Pescanova afronta una semana crítica para evitar el cese de su actividad
Pescanova presentará sus cuentas de 2012 un mes después de que presente la lista de acreedores
La tensión de Pescanova se traslada a las filiales en América Latina del grupo
Los administradores concursales nombrados por el juez en Pescanova, dos profesionales de la consultora Deloitte, y representantes de la banca acreedora, tienen previsto reunirse hoy para tratar la crisis de la multinacional gallega. De acuerdo a fuentes financieras, la compañía requiere de 60 millones de euros de financiación para mantener la actividad.
Ejecutivos de Pescanova ya transmitieron hace dos semanas, con motivo de la declaración de concurso de acreedores de la multinacional gallega, a la banca acreedora la necesidad de crear un nuevo grupo de seguimiento de la crisis con el que poder negociar. Según las fuentes consultadas, entre los principales bancos acreedores de la empresa no hay ni siquiera unanimidad a la hora de atender dicha solicitud.

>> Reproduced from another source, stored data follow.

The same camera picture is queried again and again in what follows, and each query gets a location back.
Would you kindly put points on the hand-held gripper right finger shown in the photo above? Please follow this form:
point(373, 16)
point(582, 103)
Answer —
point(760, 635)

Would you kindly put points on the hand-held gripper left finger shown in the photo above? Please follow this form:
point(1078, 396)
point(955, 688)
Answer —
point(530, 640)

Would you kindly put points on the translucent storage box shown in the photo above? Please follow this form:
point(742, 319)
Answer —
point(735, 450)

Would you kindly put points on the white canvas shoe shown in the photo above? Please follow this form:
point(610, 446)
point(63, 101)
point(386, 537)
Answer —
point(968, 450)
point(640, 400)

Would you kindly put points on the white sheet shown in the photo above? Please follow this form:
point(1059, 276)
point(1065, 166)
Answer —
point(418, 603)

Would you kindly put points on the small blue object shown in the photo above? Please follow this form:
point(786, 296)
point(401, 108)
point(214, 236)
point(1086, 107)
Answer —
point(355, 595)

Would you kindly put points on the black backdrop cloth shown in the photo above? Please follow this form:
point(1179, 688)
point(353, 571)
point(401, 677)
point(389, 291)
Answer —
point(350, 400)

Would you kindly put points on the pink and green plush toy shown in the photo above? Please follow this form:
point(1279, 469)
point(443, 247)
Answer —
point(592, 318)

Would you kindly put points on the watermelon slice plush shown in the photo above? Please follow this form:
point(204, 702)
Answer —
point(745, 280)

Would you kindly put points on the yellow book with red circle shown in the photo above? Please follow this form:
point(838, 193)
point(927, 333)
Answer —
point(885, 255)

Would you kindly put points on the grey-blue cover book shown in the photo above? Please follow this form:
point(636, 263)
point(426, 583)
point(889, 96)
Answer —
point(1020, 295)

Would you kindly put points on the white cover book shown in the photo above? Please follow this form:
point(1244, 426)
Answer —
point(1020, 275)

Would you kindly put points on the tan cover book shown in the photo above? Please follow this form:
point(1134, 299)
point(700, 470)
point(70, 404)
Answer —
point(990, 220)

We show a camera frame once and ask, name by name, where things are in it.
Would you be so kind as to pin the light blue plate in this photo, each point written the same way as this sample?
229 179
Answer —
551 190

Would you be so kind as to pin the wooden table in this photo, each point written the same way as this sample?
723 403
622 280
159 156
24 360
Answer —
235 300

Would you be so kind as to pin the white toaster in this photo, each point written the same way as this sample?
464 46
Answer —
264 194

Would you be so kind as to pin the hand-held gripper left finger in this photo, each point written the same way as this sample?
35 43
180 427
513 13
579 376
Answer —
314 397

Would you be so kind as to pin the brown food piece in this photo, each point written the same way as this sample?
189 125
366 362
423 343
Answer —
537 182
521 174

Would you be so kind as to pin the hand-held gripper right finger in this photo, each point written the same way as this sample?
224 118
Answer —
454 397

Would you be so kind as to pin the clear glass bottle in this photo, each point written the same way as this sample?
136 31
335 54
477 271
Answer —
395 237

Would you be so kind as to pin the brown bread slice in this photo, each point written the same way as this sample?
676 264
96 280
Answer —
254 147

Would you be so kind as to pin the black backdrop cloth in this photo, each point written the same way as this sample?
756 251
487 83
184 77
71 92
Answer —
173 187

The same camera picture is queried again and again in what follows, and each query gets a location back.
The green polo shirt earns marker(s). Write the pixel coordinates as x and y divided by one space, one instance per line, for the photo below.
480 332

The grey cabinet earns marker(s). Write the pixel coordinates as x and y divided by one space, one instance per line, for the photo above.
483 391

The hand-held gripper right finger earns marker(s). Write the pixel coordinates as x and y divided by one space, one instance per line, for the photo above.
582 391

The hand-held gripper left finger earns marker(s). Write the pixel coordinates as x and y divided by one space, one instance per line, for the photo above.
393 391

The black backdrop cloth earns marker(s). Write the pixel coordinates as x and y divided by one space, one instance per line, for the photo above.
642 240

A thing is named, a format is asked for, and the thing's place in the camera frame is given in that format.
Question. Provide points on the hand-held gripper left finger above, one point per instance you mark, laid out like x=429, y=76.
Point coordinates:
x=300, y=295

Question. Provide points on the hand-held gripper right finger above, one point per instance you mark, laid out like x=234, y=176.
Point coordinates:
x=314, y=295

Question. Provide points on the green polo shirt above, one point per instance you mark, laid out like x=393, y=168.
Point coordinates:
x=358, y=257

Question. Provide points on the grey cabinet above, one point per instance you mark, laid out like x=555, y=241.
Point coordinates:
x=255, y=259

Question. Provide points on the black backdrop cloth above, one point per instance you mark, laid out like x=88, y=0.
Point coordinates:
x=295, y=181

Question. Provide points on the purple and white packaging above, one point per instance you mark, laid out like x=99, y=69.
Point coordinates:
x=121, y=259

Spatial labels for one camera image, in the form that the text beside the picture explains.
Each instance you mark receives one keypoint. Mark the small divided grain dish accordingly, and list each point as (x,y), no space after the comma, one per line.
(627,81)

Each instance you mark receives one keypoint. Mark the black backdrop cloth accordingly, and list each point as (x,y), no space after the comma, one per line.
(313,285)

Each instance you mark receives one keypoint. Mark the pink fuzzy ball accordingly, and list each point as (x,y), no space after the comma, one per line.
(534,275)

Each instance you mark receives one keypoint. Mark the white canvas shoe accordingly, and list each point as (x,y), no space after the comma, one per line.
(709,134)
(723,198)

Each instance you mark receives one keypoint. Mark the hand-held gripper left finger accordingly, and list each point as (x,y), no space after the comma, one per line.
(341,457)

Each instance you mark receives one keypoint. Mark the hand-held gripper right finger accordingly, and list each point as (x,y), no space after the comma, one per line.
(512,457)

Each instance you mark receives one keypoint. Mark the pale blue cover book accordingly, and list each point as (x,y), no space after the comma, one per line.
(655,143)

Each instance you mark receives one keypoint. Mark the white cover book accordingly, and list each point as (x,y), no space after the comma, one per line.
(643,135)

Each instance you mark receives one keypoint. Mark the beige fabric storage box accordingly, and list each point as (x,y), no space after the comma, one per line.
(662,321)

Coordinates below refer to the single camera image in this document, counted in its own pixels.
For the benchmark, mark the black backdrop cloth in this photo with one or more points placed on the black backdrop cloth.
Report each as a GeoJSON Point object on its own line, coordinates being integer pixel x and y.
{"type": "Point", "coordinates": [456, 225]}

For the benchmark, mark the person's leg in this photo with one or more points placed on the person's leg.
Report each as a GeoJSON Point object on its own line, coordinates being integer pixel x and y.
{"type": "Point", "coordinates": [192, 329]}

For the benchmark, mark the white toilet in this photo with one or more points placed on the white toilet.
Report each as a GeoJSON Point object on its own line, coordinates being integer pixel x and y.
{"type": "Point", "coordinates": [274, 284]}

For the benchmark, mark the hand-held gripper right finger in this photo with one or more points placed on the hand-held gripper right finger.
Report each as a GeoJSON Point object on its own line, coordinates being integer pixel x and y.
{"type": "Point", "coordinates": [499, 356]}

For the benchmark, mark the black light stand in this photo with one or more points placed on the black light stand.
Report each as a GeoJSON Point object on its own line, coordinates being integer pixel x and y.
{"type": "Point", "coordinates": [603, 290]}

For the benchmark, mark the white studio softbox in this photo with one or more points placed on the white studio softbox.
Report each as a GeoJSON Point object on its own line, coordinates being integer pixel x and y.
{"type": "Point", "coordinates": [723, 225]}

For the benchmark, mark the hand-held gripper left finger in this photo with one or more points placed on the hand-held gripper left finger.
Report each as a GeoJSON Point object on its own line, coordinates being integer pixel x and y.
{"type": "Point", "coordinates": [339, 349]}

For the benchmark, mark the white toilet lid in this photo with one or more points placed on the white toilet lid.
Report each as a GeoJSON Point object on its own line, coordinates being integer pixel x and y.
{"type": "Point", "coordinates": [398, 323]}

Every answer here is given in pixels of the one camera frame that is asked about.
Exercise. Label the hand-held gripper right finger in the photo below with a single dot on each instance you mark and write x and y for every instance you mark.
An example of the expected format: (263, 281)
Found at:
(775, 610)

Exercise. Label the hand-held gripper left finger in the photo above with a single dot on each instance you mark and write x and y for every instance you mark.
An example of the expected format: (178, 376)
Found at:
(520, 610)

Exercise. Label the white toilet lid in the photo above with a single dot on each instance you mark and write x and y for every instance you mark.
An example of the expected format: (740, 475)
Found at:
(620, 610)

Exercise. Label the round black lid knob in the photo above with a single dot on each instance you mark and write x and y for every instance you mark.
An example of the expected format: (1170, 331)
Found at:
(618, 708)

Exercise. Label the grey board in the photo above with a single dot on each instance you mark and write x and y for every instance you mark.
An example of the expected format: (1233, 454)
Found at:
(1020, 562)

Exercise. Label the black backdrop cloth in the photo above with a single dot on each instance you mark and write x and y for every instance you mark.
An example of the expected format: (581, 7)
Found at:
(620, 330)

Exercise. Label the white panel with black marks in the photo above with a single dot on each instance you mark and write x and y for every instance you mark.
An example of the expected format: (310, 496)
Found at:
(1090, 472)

Al inicio de la publicación en la CNMV de los problemas de Pescanova –la empresa ya informó el 28 de febrero de que no formulaba las cuentas de 2012–, la banca acreedora creó un comité de seguimiento que mantuvo reuniones semanales. Al solicitar Pescanova su entrada en concurso de acreedores, la banca decidió disolver dicho comité.
Los principales acreedores bancarios del grupo, según fuentes financieras, son: Sabadell (222,2 millones de euros); Popular (165,5 millones); NCG (161,6 millones); CaixaBank (157,4 millones); Deutsche Bank (130,7 millones); Caixa Geral (130,4 millones); Bankia (126,9 millones); UBI Banca (126,8 millones); Liberbank (97,3 millones) y Commerzbank (96,3 millones).
El juez del concurso de Pescanova, el magistrado Roberto de la Cruz, del mercantil número uno de Pontevedra, dictó un auto el pasado jueves 18 de abril en el que declaraba el concurso de Pescanova y en el que suspendía las facultades de administración del consejo, incluyendo las de su presidente Manuel Fernández Sousa. El magistrado indicaba que mantener las facultades “del deudor debe conducir a una situación de difícil gobernabilidad”.
Pescanova ha recurrido el auto del juez advirtiendo de que la suspensión de dichas facultades llevará a la compañía a la liquidación. La compañía cuestiona que una firma de auditoría pueda gestionar el “día a día” así como negociar, en exclusiva, con las entidades financieras los acuerdos que se hayan de alcanzar para la continuidad de la actividad empresarial de las filiales.
Desde Grupo Damm, segundo mayor accionista de Pescanova con el 6,2% del capital, se ha indicado que se desmarcan de los últimos comunicados de Pescanova por no representar la voluntad del consejo de administración y únicamente, dicen, la del presidente de la compañía.
Concursos pendientes y fiscalía
La tensión del concurso de Pescanova se está trasladando a sus filiales en el extranjero. La principal filial del grupo en el exterior, Argenova, en Argentina, prepara su entrada en concurso de acreedores, mientras que Pescachile afronta la petición de concurso por parte de HSBC.
Por otra parte sigue en curso la petición de la CNMV a la fiscalía de que investigara si Pescanova empleó información privilegiada para vender acciones antes de comunicar sus problemas.